Segment Start: Provided records
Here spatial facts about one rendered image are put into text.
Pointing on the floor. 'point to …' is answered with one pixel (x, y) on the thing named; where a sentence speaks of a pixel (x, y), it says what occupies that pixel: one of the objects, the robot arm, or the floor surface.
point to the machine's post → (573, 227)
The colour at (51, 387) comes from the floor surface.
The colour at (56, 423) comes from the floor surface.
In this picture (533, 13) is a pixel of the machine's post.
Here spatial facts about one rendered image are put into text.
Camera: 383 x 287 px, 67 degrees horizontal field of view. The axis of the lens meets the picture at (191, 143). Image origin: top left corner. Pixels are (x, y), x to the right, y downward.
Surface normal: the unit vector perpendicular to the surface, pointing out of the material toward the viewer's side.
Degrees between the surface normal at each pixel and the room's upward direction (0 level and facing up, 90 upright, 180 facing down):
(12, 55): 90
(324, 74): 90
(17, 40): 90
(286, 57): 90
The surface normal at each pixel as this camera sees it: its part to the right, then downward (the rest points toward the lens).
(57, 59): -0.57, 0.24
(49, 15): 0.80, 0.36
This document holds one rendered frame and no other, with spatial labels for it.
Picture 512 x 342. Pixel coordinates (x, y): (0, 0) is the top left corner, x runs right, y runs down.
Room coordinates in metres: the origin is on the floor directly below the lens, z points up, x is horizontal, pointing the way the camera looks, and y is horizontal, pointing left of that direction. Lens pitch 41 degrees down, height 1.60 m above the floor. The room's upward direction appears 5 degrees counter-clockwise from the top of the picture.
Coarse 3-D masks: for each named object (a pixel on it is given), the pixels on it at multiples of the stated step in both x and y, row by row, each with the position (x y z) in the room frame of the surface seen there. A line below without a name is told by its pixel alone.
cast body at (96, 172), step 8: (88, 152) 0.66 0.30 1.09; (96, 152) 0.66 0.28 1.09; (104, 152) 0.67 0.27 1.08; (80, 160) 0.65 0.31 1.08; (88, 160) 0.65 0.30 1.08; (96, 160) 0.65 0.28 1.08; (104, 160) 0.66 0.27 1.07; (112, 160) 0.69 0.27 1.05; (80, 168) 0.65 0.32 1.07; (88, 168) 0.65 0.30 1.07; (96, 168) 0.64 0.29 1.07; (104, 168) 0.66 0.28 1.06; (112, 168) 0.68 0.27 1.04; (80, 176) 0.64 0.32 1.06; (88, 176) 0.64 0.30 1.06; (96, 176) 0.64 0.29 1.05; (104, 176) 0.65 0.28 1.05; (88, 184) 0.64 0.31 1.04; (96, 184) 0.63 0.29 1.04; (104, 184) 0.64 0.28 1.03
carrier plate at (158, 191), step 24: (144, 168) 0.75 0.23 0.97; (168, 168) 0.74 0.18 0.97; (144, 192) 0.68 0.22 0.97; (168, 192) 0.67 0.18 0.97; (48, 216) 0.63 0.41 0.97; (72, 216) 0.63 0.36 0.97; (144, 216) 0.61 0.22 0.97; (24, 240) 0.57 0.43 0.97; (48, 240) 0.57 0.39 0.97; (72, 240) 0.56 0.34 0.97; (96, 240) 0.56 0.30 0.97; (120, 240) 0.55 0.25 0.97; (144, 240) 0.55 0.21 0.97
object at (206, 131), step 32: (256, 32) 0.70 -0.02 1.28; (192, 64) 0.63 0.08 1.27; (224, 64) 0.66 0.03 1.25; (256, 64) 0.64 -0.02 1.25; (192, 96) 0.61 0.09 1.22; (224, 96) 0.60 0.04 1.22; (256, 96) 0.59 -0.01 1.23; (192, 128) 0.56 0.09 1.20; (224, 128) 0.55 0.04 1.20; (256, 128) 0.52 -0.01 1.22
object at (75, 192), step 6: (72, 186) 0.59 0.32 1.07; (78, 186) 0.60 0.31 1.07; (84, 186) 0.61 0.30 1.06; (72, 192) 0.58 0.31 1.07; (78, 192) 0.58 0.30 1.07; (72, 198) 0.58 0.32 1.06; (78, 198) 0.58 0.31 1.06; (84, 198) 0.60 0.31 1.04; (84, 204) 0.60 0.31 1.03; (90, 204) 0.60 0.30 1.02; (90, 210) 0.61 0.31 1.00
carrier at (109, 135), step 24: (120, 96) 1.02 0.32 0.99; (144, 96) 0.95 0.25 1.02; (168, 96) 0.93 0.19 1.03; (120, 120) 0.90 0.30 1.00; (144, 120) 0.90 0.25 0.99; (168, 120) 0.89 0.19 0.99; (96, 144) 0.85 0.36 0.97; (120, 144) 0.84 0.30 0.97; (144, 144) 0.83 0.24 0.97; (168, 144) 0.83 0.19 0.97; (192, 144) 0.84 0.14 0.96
Segment End: Provided records
## Problem to work on
For the word "colour", return every line of the records that holds it.

## Finished exercise
The colour at (51, 387) comes from the floor surface.
The colour at (56, 423) comes from the floor surface.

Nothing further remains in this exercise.